▸ **What the task asks**:
Beginning with the first line of the material, set down each line exactly as written, up to and including the line with "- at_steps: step".

▸ **Dataset extract**:
════════════════

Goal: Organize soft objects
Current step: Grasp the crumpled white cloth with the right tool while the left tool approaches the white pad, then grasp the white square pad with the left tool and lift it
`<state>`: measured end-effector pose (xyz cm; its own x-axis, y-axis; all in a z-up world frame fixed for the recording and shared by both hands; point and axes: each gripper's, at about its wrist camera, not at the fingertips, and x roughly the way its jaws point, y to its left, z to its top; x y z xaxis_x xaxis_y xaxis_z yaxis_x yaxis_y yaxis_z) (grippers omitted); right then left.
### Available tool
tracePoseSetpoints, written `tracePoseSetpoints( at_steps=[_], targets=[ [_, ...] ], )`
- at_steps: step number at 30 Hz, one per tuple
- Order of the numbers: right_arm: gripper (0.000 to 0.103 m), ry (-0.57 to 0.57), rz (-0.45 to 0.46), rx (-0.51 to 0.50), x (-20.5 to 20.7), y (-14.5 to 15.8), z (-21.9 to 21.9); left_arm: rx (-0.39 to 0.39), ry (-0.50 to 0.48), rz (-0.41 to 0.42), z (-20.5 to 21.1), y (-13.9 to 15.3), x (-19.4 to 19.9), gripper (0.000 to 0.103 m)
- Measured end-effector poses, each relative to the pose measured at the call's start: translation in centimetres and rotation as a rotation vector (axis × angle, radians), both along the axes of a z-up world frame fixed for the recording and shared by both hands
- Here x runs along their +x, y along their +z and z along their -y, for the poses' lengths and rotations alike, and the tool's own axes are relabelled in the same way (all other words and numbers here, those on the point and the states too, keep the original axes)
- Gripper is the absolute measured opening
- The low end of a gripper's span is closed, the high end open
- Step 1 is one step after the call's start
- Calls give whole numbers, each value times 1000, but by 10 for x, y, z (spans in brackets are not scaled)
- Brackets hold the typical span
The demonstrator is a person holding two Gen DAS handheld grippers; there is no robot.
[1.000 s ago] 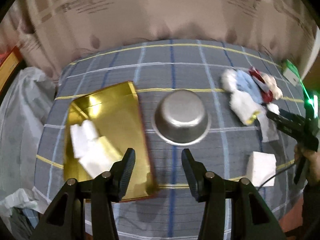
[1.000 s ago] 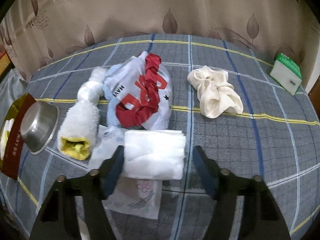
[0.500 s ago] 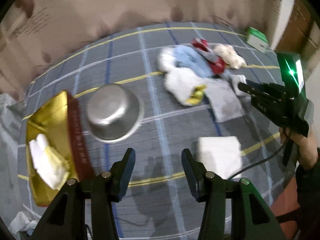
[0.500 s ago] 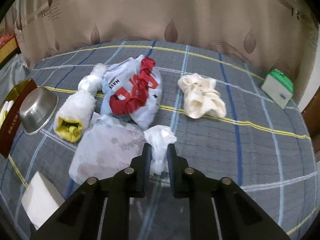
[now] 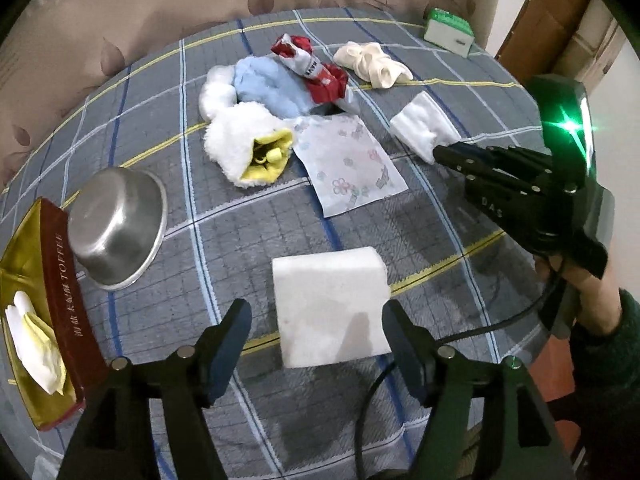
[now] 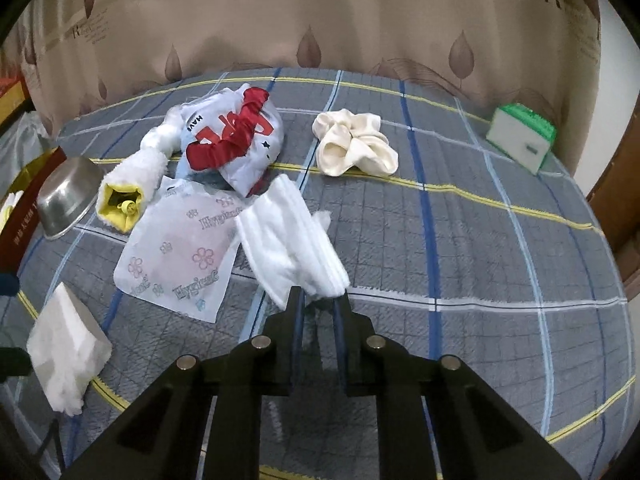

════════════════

▸ **Written solution**:
Goal: Organize soft objects
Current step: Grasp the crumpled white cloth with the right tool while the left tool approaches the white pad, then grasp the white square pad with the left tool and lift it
`<state>`: measured end-effector pose (xyz cm; its own x-axis, y-axis; all in a z-up world frame fixed for the recording and shared by both hands; point and axes: each gripper's, at about its wrist camera, not at the fingertips, and x roughly the way its jaws point, y to its left, z to its top; x y z xaxis_x xaxis_y xaxis_z yaxis_x yaxis_y yaxis_z) (grippers omitted); right then left.
### Available tool
tracePoseSetpoints, written `tracePoseSetpoints( at_steps=[_], targets=[ [_, ...] ], )`
- at_steps: step number at 30 Hz, one per tuple

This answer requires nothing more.